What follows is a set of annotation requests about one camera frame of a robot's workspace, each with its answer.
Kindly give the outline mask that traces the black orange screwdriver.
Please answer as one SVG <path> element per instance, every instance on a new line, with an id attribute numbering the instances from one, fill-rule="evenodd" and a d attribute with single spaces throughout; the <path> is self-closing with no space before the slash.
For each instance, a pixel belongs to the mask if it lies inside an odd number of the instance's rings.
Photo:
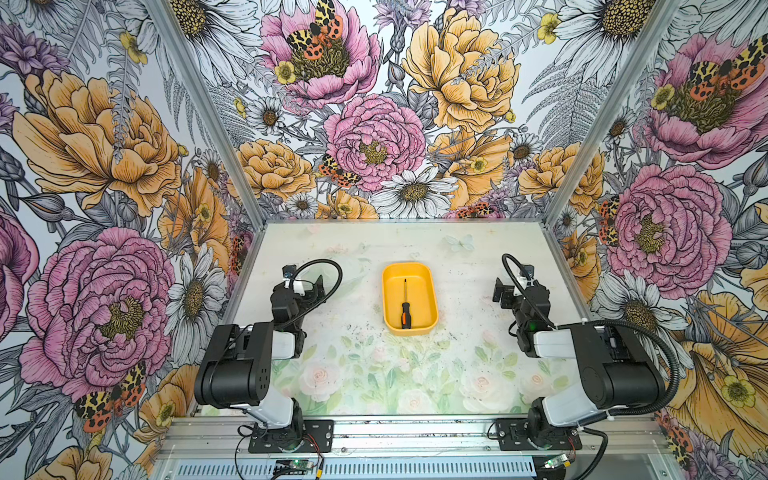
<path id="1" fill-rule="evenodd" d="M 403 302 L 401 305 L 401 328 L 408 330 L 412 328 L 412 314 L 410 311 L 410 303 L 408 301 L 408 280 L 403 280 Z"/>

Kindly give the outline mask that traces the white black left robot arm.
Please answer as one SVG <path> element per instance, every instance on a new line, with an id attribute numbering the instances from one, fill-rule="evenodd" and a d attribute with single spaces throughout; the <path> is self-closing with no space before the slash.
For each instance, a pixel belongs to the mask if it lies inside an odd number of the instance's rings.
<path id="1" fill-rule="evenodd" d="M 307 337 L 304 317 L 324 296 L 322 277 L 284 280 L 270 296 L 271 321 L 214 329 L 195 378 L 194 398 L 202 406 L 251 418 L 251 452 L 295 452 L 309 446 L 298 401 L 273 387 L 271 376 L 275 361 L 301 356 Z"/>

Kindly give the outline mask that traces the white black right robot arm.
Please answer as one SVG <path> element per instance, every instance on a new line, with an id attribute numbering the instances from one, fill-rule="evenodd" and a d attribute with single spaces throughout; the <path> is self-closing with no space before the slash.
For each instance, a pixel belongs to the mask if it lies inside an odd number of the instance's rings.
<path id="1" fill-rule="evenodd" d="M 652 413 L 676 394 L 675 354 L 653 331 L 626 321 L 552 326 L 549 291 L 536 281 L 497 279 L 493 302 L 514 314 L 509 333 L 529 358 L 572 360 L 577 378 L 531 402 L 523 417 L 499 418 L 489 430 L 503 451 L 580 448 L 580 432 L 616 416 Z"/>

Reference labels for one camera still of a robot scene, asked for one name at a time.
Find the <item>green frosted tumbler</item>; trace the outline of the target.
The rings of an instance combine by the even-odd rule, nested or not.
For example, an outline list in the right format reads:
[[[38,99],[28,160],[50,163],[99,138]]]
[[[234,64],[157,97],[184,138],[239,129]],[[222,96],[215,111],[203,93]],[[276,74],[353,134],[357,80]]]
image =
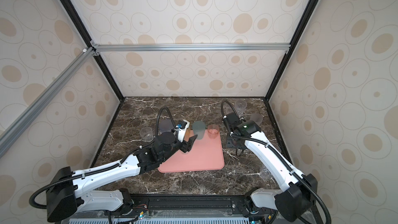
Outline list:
· · ·
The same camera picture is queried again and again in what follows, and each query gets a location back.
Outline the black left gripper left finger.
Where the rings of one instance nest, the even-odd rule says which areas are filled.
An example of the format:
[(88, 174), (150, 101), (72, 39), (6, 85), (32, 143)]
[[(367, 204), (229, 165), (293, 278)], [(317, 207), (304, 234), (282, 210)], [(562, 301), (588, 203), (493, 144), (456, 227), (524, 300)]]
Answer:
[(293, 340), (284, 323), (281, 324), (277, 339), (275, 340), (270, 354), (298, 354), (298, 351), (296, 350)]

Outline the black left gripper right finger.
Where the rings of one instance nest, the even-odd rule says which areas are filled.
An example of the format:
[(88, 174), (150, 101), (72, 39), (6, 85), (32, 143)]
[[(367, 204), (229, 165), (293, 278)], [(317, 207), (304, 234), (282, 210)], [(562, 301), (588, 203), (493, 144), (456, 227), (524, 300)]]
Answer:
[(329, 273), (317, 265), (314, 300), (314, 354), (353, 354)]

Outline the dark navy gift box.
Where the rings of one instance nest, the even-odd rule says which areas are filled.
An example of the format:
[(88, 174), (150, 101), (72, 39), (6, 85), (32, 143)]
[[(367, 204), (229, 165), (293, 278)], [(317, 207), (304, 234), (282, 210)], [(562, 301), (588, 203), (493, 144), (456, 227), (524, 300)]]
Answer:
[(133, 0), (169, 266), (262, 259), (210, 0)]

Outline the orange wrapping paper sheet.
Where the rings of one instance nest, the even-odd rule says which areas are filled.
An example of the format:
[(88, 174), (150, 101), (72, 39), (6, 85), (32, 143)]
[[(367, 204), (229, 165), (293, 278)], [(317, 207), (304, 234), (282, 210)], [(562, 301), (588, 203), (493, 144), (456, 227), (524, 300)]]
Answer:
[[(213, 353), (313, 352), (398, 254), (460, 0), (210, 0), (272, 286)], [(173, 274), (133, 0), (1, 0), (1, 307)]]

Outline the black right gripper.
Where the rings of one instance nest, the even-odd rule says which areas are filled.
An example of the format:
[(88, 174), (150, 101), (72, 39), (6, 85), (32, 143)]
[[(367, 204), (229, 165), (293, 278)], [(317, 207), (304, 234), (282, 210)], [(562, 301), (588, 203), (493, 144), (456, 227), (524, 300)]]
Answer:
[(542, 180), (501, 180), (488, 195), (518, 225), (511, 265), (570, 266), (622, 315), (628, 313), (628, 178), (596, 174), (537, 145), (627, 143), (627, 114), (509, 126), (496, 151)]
· · ·
### THE PROBLEM
Lines of the listing above that include the string "finger" should each be copied.

### REPLY TO THE TASK
Outline the black left gripper left finger.
Outline the black left gripper right finger.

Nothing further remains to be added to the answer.